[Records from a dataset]
-- -- --
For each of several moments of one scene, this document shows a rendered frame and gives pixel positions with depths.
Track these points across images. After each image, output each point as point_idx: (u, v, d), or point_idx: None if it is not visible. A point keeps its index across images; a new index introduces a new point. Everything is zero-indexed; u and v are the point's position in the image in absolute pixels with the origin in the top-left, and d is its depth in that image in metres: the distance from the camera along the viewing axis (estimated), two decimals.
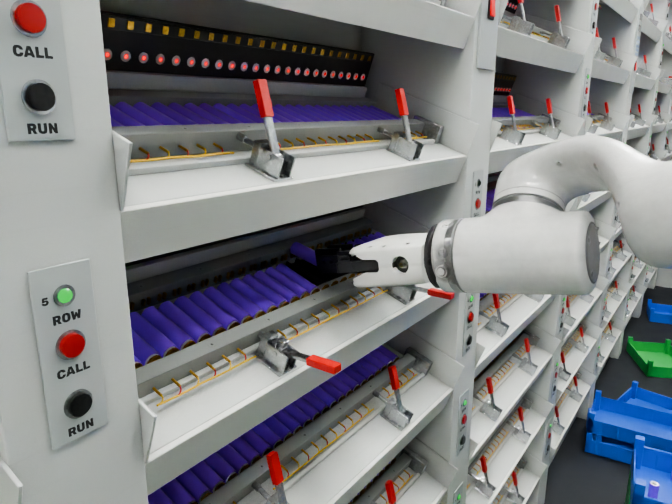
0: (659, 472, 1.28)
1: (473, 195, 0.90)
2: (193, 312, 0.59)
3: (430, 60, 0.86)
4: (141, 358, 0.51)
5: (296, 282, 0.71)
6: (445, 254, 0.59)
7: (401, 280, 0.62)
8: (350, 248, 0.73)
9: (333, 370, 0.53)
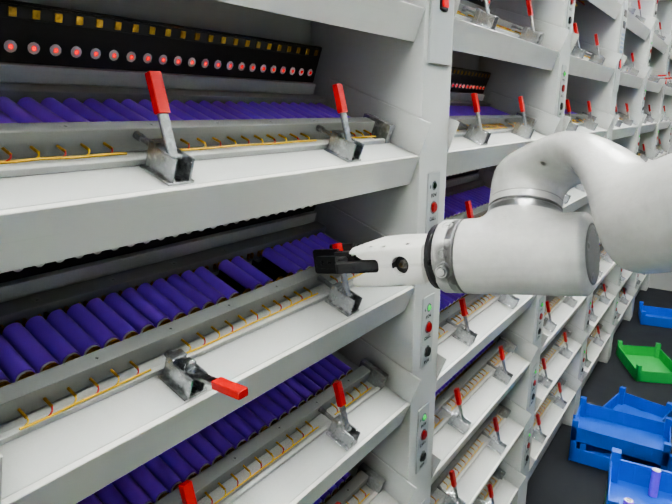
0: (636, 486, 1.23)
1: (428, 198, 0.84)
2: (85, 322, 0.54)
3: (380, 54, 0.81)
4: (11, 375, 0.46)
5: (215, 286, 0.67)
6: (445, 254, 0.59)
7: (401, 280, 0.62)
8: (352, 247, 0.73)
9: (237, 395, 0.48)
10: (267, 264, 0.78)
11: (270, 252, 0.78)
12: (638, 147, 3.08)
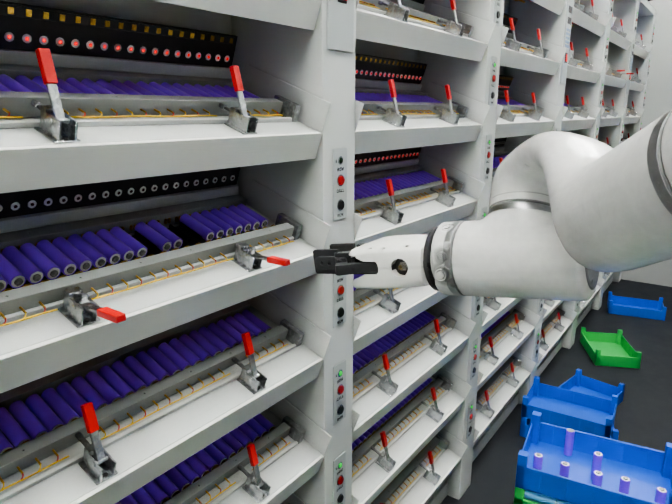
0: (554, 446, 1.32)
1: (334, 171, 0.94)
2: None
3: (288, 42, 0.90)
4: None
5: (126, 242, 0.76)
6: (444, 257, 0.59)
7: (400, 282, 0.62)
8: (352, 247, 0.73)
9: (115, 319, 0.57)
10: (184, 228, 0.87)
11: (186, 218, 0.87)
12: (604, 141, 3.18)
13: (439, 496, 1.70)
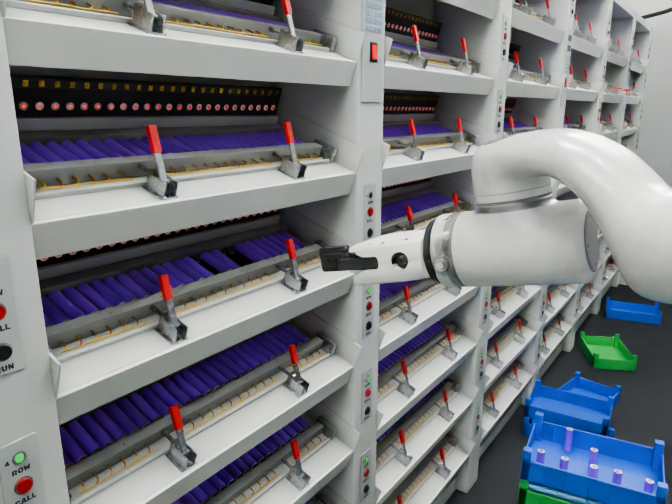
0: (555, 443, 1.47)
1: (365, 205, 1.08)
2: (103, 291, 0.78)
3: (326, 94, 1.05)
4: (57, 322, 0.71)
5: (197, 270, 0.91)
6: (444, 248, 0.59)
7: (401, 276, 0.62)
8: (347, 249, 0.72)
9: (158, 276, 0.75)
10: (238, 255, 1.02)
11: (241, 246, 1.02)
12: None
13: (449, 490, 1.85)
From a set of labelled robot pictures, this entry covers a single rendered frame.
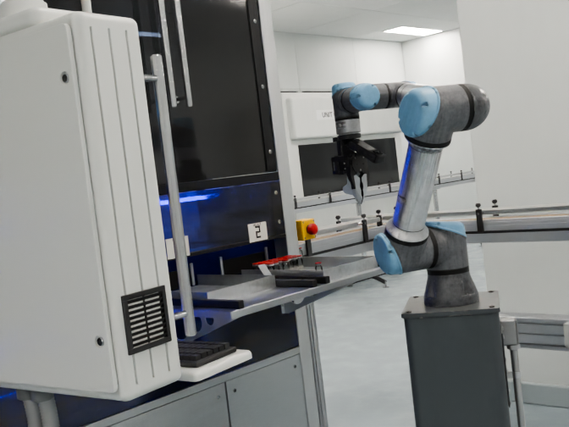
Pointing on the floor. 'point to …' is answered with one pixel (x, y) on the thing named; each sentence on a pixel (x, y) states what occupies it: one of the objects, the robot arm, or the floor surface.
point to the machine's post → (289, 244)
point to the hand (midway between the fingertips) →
-- -- --
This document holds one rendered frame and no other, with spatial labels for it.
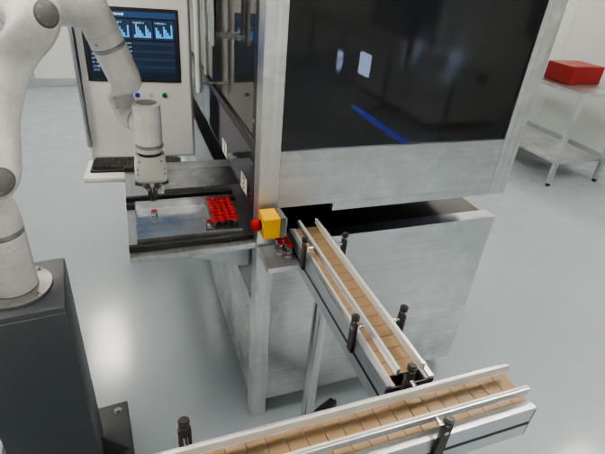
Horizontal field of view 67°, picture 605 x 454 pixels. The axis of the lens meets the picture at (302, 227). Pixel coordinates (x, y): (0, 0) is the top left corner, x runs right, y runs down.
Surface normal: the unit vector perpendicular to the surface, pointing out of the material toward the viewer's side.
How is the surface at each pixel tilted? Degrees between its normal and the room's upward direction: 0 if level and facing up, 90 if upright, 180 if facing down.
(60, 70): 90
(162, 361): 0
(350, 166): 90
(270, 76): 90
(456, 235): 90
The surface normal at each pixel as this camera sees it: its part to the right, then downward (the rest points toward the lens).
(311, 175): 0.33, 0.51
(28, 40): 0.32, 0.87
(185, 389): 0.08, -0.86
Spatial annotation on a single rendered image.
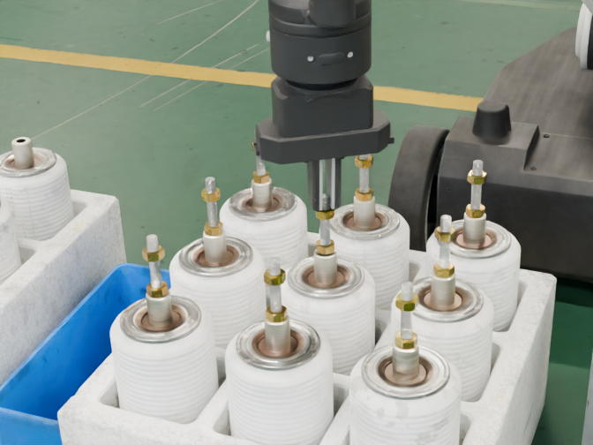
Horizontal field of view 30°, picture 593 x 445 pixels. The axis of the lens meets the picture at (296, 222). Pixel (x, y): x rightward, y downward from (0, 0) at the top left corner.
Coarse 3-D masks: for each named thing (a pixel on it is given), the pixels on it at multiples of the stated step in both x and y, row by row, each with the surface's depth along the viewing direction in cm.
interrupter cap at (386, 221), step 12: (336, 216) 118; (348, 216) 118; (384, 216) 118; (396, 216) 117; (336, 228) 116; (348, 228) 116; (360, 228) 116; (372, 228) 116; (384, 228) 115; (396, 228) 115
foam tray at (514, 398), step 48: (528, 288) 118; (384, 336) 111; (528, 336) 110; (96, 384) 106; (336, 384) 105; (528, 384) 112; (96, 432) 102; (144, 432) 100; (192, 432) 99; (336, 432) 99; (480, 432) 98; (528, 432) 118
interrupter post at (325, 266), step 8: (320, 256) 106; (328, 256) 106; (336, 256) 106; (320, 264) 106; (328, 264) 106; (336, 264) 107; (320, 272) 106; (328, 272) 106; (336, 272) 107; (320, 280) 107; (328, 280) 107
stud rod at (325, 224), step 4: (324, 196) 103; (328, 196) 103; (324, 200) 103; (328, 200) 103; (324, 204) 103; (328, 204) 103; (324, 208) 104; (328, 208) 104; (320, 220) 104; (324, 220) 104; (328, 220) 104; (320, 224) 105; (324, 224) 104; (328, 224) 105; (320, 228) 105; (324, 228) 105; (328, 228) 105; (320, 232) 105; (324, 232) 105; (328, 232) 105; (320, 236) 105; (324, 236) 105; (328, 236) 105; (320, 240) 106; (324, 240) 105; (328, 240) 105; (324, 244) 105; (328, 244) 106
-- -- --
[Work order] Because only one stretch of the records is wanted, please output the lines from the one holding "The surface normal" through the one holding "Coarse 3-D masks: for" exactly, both included, and leave every picture out.

[Completed exercise]
The surface normal at each pixel as this camera sees it: its part to the right, then downward (the rest points toward the lens).
(311, 175): 0.33, 0.51
(28, 40): 0.32, 0.87
(185, 389): 0.08, -0.86
Spatial annotation on a single rendered image.
Horizontal field of view 30°, picture 593 x 445 pixels. The axis of the lens meets the picture at (296, 222). Pixel (x, y): x rightward, y downward from (0, 0) at the top left corner.
Coarse 3-D masks: for each named thing (a pixel on it is given), the pixels on it at multiples of the stated step in both x and y, row by row, each with the surface's depth along the viewing direction in cm.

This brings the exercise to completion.